A week last Sunday, I was sitting in the Accident & Emergency room at Whiston Hospital. It was my first visit to an A&E but my sister was really unwell and we'd thought it important to have her checked out. Though that's not the reason I write this, I would like to say how amazed I was at the whole experience. We walked in to learn that waiting times were up to 5 hours. I was shocked but we sat down, feeling that we had no choice. My sister was feeling really unwell but in the waiting room, they were showing Formula One. We moved away and sat in a small room to the side. Soon after, some fool put X Factor on and the horrendous music was blaring out, making my sister feel worse. To be honest, I was feeling pretty shabby because there are few things I hate more than the X Factor. However, after about three and a half hours, we did see a young Scottish doctor who, without exaggerating, was simply amazing. My faith is the NHS was (partially) restored that day and my sympathy for A&E staff went up enormously after seeing people arrive with a wide variety of conditions. Most, I'd harbour to guess, could have been sorted by their local GP. There seems to be far too many people holding a thumb (no visible damage) or limping on mildly twisted ankles. However, I'm the wrong kind of doctor to diagnose such things but it didn't surprise me that A&E is struggling when there's such a disparity between those who looked really ill (and I notice most of those were admitted) and those that were given a painkiller and politely shown the door.

The reason I mention this: we'd been sat down for about half an hour when a young boy came and sat in the seat opposite. He was with his father and was busy playing on his iPad. I glanced casually at he game he was playing and felt my stomach sink as I realised he was playing a version of my game. A *much* better version of my game. Well, I say much better but only because it looked glitzy. It didn't seem to have good gameplay or much skill but it was definitely the product of a team of programmers/sound engineers/graphic artists. It put into context the mediocrity of my own achievement.

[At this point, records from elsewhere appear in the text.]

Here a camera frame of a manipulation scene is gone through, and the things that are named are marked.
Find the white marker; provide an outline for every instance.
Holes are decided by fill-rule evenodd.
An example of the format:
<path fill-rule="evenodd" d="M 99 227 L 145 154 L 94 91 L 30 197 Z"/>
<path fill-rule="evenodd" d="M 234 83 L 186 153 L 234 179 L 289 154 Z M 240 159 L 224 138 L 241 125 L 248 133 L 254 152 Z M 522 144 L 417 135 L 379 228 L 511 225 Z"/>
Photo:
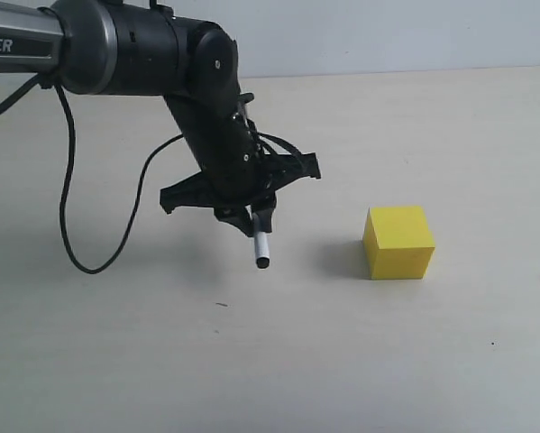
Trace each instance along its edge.
<path fill-rule="evenodd" d="M 253 247 L 258 268 L 267 269 L 270 266 L 270 244 L 268 234 L 260 230 L 260 219 L 256 214 L 253 214 Z"/>

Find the white table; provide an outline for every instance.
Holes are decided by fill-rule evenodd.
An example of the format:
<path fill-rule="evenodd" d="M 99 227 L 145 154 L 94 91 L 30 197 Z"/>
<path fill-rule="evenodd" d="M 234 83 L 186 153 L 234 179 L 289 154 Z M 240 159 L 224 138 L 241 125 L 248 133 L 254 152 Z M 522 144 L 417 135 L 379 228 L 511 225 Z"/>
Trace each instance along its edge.
<path fill-rule="evenodd" d="M 54 92 L 0 118 L 0 432 L 540 432 L 540 69 L 243 87 L 260 129 L 324 175 L 279 193 L 266 272 L 211 211 L 161 210 L 159 189 L 196 171 L 180 143 L 124 255 L 79 273 Z M 70 101 L 69 229 L 95 265 L 177 129 L 158 98 Z M 435 234 L 426 278 L 366 280 L 368 207 L 407 204 Z"/>

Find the robotic arm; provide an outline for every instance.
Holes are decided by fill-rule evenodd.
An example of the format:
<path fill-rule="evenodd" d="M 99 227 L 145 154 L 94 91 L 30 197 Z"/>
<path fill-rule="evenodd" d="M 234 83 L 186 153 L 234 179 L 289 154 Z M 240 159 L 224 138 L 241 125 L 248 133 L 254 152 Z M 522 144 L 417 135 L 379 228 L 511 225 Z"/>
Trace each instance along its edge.
<path fill-rule="evenodd" d="M 209 207 L 255 241 L 258 267 L 270 263 L 267 234 L 276 191 L 320 179 L 314 153 L 256 130 L 237 77 L 237 44 L 216 23 L 123 0 L 58 0 L 34 10 L 0 2 L 0 73 L 55 77 L 79 95 L 162 96 L 200 172 L 160 193 L 177 207 Z M 262 139 L 291 154 L 277 154 Z"/>

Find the yellow block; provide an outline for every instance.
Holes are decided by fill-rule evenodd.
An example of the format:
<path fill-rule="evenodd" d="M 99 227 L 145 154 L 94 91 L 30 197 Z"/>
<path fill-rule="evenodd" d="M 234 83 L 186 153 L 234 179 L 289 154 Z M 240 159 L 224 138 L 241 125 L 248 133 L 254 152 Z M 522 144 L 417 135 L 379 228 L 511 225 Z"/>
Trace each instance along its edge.
<path fill-rule="evenodd" d="M 371 208 L 363 244 L 373 280 L 422 279 L 435 249 L 420 206 Z"/>

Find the white wall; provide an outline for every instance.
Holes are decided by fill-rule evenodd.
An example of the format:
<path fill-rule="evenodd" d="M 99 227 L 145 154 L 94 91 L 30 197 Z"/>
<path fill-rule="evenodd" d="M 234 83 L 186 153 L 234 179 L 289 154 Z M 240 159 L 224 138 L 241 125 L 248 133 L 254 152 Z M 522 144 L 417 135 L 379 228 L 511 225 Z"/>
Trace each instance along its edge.
<path fill-rule="evenodd" d="M 166 3 L 236 37 L 246 77 L 540 65 L 540 0 Z"/>

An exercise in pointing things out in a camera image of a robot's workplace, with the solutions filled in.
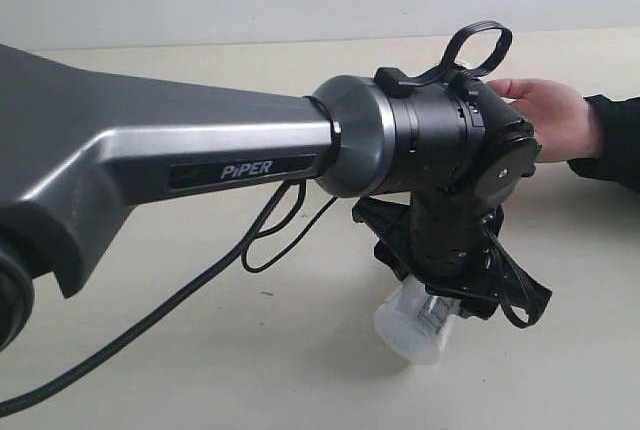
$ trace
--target robotic arm
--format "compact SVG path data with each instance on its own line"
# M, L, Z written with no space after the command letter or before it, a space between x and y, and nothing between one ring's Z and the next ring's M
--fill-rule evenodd
M496 29L482 65L455 63L467 38ZM75 295L137 206L277 181L357 197L353 218L398 279L460 299L466 316L488 319L500 305L514 325L535 324L551 292L497 235L539 146L480 81L511 41L480 22L422 75L337 76L307 97L89 72L0 46L0 349L29 318L33 280L52 273ZM410 192L410 205L373 198L396 192Z

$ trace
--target white table
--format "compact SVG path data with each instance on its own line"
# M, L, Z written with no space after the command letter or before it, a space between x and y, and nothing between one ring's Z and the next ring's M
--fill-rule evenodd
M448 37L45 53L72 65L286 94L379 65L416 73ZM517 35L498 75L585 94L640 93L640 29ZM479 58L475 45L467 57ZM225 253L273 187L138 209L84 291L37 282L34 314L0 355L0 398L67 370ZM327 198L312 187L304 212ZM640 197L540 167L506 205L502 241L554 291L543 320L458 321L435 367L386 348L371 316L396 282L341 201L276 267L227 270L129 348L13 429L637 429ZM305 219L254 261L287 243Z

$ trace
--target black sleeve
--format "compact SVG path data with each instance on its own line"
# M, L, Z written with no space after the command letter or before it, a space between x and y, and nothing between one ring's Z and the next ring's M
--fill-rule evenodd
M640 97L612 101L595 95L586 100L600 124L601 155L567 163L581 177L616 182L640 193Z

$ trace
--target human hand
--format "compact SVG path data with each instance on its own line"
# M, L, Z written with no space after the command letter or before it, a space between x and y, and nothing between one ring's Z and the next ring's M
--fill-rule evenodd
M542 146L538 162L565 162L577 158L598 158L600 129L589 103L573 88L540 79L499 79L487 85L535 129Z

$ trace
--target finger
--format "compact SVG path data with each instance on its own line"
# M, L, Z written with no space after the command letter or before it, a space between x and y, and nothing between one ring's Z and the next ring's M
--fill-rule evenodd
M532 78L501 78L487 82L487 86L501 97L517 100L531 93L537 81Z

Yet when I look back on the past few months of constant distractions, I'm amazed that I've managed to finish a project. I'm now in the process of getting every small wrinkle worked out ahead of my publishing 'the game' on the Google Play store. It's miserable work. The beginning is always the enjoyable part of any project, whether it's writing a blog, a book, drawing a cartoon or comic, or writing an app or computer game. Writing new code is wonderfully exhilarating as you shape the hardware to do what you want. You face problems along the way but nothing beats that moment that all the problems fall away and you have a result that's pleasing to you.

At the other end of the project, life becomes a bit of a toil. You simply think that nothing you've done is worthwhile. You get hung up on small things which are often beyond your power to fix. For example, my game occasionally displays a glitch caused by the physics engine. I've done everything in my power to fix it but I know that there will be rare cases when the glitch will happen. I hate settling for 'the best I can do' but, really, I know this is the best I can do without actually writing a new physics engine to suit my purposes. Even if that were within my powers, it wouldn't be worth the months of work.

So, instead, I'm constantly playing my game. A friend asked me the other day what I was doing. I said I was debugging. Then they saw I was playing a game. 'Oh, is that what programmers mean whey they say they're mean by debugging? Are they actually playing games all day?'

In a way, I suppose they're right but it's not really 'play'. There's no fun in sitting here trying to break a game or making it glitch because I'm deliberately playing it the wrong way. And the more I do sit here testing it, the more I despise so many little things about it. They might be things I come back and fix if I release an update. I suppose it will depend on the number of people who play it and if anybody actually gives me any positive feedback. This is my second proper game I've finished but the first I'll actually publish. As I sit here writing this, I find myself wishing it out of the door and gone. I want to do something new and interesting. It's been two long hard months and I want to do something that will stretch me again.



Apropos of nothing: I recently launched a new blog. Not that I'm advertising it here. It was one of my stupid ideas to which I wouldn't want to attach my name. It was something to do whilst I was coding and since it took very little time to create it, I had fun. It amused me. Until, that is, I thought I should try to attract readers. The blog has been live three weeks and so far it has had zero visitors. The Googlebot has dropped by a few times and my pages are indexed on Google. But real visitors: none. I suppose I should be disappointed but I'm just resigned to the fact that Google is no longer really relevant. Unless my blog gets picked up and passed around via Facebook or Twitter (and I really cannot be arsed getting 'social'), it might as well not exist. Such is the way of the world which moves on towards the next big thing quickly and without compassion. Like Facebook was usurped by Twitter, and Youtube was suddenly the old folk's version of Vine, blogging is already a thing of the distant past. As relevant today as poetry, novels, and film in cameras.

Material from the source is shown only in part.